[Items from a dataset]
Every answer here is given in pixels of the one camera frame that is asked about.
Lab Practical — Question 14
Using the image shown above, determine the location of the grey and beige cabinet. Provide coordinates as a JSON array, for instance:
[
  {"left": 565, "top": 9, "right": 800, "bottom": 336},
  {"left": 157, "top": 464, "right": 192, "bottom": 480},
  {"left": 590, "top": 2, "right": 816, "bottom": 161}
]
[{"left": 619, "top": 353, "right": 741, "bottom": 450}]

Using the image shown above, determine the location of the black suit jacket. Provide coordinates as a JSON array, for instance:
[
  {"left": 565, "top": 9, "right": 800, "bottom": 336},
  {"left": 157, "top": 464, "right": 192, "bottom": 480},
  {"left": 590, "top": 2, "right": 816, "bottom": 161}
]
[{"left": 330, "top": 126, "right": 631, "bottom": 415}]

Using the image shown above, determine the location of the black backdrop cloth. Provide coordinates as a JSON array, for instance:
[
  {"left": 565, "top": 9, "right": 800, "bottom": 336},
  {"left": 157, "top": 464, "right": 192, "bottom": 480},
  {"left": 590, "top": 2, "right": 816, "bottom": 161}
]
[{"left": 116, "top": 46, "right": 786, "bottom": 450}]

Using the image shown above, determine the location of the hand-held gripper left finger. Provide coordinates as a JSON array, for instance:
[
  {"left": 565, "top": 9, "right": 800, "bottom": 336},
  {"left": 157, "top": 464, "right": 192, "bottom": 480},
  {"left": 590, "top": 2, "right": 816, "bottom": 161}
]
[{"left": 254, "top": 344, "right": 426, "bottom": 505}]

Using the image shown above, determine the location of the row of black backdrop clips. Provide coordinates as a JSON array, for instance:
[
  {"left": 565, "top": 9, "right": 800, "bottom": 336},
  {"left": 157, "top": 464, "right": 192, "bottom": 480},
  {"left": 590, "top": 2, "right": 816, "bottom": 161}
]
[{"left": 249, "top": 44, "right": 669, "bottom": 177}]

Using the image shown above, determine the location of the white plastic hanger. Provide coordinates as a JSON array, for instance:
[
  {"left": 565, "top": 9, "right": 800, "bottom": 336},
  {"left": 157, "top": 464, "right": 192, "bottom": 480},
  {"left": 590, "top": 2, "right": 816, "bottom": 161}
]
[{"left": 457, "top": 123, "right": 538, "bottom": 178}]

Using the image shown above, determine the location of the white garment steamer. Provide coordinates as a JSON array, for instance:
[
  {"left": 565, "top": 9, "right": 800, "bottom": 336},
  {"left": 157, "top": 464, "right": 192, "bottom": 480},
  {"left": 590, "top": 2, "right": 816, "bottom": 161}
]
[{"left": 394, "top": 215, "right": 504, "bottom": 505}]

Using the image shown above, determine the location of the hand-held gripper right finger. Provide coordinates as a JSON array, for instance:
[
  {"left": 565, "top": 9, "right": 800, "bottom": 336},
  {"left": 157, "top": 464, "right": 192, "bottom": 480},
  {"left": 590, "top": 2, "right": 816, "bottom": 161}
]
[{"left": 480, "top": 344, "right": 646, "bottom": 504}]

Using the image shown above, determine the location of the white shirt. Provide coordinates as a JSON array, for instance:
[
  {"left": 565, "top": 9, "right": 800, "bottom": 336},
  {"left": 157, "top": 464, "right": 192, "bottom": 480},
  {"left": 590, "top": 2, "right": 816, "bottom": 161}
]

About this exercise
With nothing omitted, set down all of the records again.

Result
Every answer here is given in pixels of the one camera frame that is asked about.
Lab Practical — Question 14
Using the image shown above, determine the location of the grey and beige cabinet. Provide coordinates as a JSON array, for instance:
[
  {"left": 565, "top": 9, "right": 800, "bottom": 336},
  {"left": 157, "top": 464, "right": 192, "bottom": 480},
  {"left": 590, "top": 2, "right": 816, "bottom": 161}
]
[{"left": 619, "top": 353, "right": 741, "bottom": 450}]

Using the image shown above, determine the location of the black suit jacket. Provide coordinates as a JSON array, for instance:
[
  {"left": 565, "top": 9, "right": 800, "bottom": 336},
  {"left": 157, "top": 464, "right": 192, "bottom": 480},
  {"left": 590, "top": 2, "right": 816, "bottom": 161}
]
[{"left": 330, "top": 126, "right": 631, "bottom": 415}]

Using the image shown above, determine the location of the black backdrop cloth. Provide coordinates as a JSON array, for instance:
[
  {"left": 565, "top": 9, "right": 800, "bottom": 336},
  {"left": 157, "top": 464, "right": 192, "bottom": 480},
  {"left": 590, "top": 2, "right": 816, "bottom": 161}
]
[{"left": 116, "top": 46, "right": 786, "bottom": 450}]

Using the image shown above, determine the location of the hand-held gripper left finger. Provide coordinates as a JSON array, for instance:
[
  {"left": 565, "top": 9, "right": 800, "bottom": 336},
  {"left": 157, "top": 464, "right": 192, "bottom": 480},
  {"left": 590, "top": 2, "right": 816, "bottom": 161}
]
[{"left": 254, "top": 344, "right": 426, "bottom": 505}]

Using the image shown above, determine the location of the row of black backdrop clips. Provide coordinates as a JSON array, for instance:
[
  {"left": 565, "top": 9, "right": 800, "bottom": 336},
  {"left": 157, "top": 464, "right": 192, "bottom": 480},
  {"left": 590, "top": 2, "right": 816, "bottom": 161}
]
[{"left": 249, "top": 44, "right": 669, "bottom": 177}]

Using the image shown above, determine the location of the white plastic hanger. Provide coordinates as a JSON array, for instance:
[
  {"left": 565, "top": 9, "right": 800, "bottom": 336},
  {"left": 157, "top": 464, "right": 192, "bottom": 480},
  {"left": 590, "top": 2, "right": 816, "bottom": 161}
]
[{"left": 457, "top": 123, "right": 538, "bottom": 178}]

Using the image shown above, determine the location of the white garment steamer. Provide coordinates as a JSON array, for instance:
[
  {"left": 565, "top": 9, "right": 800, "bottom": 336},
  {"left": 157, "top": 464, "right": 192, "bottom": 480},
  {"left": 590, "top": 2, "right": 816, "bottom": 161}
]
[{"left": 394, "top": 215, "right": 504, "bottom": 505}]

Using the image shown above, determine the location of the hand-held gripper right finger. Provide coordinates as a JSON array, for instance:
[
  {"left": 565, "top": 9, "right": 800, "bottom": 336},
  {"left": 157, "top": 464, "right": 192, "bottom": 480},
  {"left": 590, "top": 2, "right": 816, "bottom": 161}
]
[{"left": 480, "top": 344, "right": 646, "bottom": 504}]

Using the image shown above, determine the location of the white shirt. Provide coordinates as a JSON array, for instance:
[
  {"left": 565, "top": 9, "right": 800, "bottom": 336},
  {"left": 157, "top": 464, "right": 192, "bottom": 480},
  {"left": 590, "top": 2, "right": 816, "bottom": 161}
]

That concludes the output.